Patient, surgical factors may impact failure, outcomes after shoulder instability surgery
Click Here to Manage Email Alerts
Key takeaways:
- Surgeons should consider including a sports psychologist in their return to play protocols.
- Physical exam is important to identify large Hill-Sachs lesions and other predictors of bone loss.
KOLOA, Hawaii — Launched in 2011, the Multicenter Orthopedic Outcomes Network Shoulder Instability Group, also known as the MOON study group, aimed to determine predictors of failure and poor outcomes after surgery for shoulder instability.
In her presentation at Orthopedics Today Hawaii, Julie Y. Bishop, MD, said that by reviewing data from the MOON study group, she identified five areas impacting orthopedic practice. One area includes mental health and how psychological measures impact patient outcomes.
By reviewing 2-year baseline predictors of the Western Ontario Shoulder Instability Index, the American Shoulder and Elbow Surgeons score and the single assessment numeric evaluation score, Bishop said younger patient age, revision surgery, smoking, visual instability and higher scores on the personality assessment screener (PAS) were predictors of poor patient-reported outcomes (PROs).
“The strongest predictor of poor PROs was the PAS. And this is a validated questionnaire, 22 questions, and it is to access the potential for a patient’s emotional and behavioral problems to have a clinical significance,” Bishop said.
According to Bishop, surgeons should be aware that “there is more to return to play and outcomes than just the technical aspect.” She added that surgeons should consider including a sports psychologist in their return to play protocols and look at a patient’s grit, resilience and non-physical factors in addition to the physical exam.
Glenoid bone loss
Bishop said patients with multiple dislocations had more glenoid bone loss on preoperative imaging, leading to bony Bankart lesions and biceps pathology. When looking at the incidence of bone and cartilage lesions at the time of stabilization surgery, Bishop said there was a 23% rate of bone and cartilage lesions among 550 patients, with a rate of 20% among primary surgeries and a rate of 47.6% among revision surgeries.

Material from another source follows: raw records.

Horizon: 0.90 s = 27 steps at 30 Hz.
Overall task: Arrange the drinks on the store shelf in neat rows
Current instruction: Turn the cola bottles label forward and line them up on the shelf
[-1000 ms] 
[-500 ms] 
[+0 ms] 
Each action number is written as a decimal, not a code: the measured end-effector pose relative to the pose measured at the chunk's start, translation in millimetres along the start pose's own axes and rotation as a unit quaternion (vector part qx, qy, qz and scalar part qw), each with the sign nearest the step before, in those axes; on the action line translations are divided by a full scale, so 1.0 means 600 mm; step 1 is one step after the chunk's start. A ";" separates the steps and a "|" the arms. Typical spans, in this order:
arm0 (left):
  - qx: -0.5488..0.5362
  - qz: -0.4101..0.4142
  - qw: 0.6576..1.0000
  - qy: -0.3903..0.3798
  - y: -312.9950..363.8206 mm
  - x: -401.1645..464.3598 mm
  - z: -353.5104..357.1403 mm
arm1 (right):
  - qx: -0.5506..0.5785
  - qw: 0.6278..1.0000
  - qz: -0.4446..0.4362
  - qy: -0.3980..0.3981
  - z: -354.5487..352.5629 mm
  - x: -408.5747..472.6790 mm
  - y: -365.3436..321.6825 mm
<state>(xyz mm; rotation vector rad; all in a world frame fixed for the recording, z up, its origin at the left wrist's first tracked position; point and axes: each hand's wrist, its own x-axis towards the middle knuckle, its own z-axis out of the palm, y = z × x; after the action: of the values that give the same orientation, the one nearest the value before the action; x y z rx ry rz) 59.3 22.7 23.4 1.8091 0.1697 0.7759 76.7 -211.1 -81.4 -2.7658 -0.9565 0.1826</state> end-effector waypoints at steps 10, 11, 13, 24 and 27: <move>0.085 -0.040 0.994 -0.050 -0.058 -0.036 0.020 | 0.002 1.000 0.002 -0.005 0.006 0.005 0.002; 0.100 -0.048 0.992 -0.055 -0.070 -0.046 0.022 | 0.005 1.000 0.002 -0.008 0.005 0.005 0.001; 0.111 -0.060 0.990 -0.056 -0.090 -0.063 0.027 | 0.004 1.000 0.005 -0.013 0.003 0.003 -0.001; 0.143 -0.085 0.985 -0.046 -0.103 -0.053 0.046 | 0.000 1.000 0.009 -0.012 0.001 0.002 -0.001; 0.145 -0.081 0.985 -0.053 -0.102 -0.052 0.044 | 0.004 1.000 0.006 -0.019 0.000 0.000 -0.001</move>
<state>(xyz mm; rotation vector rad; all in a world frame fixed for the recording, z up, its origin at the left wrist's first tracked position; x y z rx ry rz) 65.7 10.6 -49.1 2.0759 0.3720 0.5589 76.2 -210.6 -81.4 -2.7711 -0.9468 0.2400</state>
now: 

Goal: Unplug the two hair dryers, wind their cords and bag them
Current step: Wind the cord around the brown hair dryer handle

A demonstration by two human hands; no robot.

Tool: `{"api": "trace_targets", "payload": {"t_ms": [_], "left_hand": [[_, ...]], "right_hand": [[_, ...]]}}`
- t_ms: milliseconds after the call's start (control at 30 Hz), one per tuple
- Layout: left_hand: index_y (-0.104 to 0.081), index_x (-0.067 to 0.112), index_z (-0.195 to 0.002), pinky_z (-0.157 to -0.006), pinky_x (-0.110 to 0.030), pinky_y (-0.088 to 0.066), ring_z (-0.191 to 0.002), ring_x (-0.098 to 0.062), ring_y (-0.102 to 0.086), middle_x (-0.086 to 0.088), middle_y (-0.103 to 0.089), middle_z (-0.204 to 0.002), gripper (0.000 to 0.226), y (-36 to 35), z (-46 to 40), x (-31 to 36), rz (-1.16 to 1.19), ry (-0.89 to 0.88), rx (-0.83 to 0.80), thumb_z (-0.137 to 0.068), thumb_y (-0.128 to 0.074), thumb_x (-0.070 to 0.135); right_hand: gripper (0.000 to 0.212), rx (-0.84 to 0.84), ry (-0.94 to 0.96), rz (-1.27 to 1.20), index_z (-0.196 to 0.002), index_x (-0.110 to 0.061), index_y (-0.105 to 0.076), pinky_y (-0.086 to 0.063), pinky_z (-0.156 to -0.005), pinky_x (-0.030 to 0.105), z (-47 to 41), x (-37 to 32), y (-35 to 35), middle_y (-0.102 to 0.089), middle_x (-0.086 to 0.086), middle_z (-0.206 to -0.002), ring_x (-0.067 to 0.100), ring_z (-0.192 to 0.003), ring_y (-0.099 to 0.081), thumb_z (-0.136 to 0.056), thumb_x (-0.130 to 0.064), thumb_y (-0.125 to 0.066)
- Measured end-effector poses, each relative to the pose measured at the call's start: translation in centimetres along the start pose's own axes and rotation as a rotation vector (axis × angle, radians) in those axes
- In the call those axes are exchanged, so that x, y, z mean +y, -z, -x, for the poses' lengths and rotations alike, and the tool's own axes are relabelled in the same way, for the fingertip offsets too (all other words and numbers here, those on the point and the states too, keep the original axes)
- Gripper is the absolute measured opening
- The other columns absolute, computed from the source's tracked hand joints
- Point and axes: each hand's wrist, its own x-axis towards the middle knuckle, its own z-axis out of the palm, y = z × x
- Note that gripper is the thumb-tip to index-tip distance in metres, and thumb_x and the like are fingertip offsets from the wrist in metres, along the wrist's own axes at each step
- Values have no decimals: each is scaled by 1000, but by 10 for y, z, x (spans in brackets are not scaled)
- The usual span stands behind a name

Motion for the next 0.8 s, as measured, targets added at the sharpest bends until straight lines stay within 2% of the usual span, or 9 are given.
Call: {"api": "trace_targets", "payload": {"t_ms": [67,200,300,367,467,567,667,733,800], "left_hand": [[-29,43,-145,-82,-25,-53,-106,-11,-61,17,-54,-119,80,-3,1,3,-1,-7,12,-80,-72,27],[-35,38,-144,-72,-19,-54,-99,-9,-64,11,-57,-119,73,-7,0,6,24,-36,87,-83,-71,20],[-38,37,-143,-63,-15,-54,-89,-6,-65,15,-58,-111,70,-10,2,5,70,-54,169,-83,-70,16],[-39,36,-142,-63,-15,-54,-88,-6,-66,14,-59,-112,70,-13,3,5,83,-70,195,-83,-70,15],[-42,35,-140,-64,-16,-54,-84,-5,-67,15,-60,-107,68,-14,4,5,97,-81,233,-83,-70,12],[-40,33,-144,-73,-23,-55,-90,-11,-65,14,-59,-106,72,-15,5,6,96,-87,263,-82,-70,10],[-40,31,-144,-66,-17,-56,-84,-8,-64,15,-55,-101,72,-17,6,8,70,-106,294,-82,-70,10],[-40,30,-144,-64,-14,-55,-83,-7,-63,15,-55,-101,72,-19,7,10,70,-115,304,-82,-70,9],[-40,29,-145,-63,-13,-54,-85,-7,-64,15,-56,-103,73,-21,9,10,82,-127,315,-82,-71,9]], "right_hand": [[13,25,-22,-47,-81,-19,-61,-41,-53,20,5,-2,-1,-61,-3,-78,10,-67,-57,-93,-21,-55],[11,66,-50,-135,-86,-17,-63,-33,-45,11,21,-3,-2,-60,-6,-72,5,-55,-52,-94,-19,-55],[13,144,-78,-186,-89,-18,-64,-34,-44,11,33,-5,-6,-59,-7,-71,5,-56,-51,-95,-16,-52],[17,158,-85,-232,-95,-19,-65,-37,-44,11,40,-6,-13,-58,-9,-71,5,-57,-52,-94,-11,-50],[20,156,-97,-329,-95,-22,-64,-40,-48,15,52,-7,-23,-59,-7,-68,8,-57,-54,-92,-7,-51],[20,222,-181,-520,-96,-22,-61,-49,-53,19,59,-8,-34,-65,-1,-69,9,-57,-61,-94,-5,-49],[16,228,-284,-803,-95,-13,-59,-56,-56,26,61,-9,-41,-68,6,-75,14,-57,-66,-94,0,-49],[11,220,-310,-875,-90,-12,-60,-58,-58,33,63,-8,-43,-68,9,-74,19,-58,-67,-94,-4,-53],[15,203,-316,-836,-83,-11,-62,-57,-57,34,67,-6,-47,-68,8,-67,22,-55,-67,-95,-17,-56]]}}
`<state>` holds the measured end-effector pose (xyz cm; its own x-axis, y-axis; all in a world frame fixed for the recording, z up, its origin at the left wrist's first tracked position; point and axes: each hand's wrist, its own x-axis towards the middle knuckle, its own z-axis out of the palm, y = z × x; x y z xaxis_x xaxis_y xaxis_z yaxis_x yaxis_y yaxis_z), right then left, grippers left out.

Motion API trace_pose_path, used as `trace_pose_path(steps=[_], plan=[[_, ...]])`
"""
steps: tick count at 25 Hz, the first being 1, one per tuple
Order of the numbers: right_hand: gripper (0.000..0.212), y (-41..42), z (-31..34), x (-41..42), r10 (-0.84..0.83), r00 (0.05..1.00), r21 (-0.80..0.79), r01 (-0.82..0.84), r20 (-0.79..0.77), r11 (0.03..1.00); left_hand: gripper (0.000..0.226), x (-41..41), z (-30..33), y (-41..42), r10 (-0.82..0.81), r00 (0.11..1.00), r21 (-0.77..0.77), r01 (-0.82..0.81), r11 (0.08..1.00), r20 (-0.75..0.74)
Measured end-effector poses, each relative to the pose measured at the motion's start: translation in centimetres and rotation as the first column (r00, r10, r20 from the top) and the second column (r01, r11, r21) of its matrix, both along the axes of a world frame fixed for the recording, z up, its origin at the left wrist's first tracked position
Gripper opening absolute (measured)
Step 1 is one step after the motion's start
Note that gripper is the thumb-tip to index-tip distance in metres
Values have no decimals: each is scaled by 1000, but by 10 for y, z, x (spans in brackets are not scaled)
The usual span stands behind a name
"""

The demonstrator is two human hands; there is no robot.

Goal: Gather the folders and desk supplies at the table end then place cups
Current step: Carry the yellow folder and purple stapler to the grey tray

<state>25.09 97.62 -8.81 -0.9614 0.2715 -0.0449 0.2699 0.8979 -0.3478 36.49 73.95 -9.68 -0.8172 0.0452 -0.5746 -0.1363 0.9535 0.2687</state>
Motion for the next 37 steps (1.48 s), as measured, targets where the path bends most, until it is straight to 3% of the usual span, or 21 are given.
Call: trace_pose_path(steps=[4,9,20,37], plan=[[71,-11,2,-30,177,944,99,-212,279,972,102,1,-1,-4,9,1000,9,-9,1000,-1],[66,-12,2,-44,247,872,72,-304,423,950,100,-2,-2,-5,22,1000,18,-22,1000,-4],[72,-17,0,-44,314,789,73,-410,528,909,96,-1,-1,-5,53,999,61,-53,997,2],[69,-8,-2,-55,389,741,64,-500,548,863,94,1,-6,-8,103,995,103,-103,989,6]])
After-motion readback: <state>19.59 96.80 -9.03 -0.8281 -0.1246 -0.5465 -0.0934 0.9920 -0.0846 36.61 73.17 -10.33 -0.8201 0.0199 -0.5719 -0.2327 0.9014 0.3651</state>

“I think this supports strong consideration for operating on the first-time dislocator,” she said. “There is definitely clear data that more dislocations lead to more damage and more extensive surgery.”
In terms of surgical position, Bishop said surgeons who perform surgery with the patient in the lateral decubitus position reported longer labral tear length, more extension into the inferior quadrant and more anchors in the inferior quadrant.
“I think there is increasing expert opinion that we need to have more fixation inferiorly. We do not know yet the impact on outcomes, and this remains to be seen as we are analyzing all of this data,” Bishop said.
Disparities, predictors of bone loss
Racial disparities also existed among patients undergoing shoulder instability surgery, with significantly more dislocations, articular cartilage lesions, glenoid bone loss, Hill-Sachs lesions and bony augmentation among historically underrepresented groups, according to Bishop.
“Know this disparity exists and have more informed discussions with the patient and families,” she said. “Early surgery leads to less damage and better results, but be engaged with the athletic trainers at the high schools, colleges [and] sports teams that you cover. If you are covering a high school game, find the parents, talk to them [and] engage all stakeholders in the care of these athletes.”
Finally, Bishop said predictors of bone loss of more than 10% and combined defects of 20% included patient age, race and number of dislocations. She added predictors for any Hill-Sachs lesions and large Hill-Sachs lesions included patient age, race, number of dislocations and higher degrees of apprehension.
“Physical exam does matter,” Bishop said. “The more apprehension when you externally rotate with the arm in by the side is reflective of a larger Hill-Sachs.”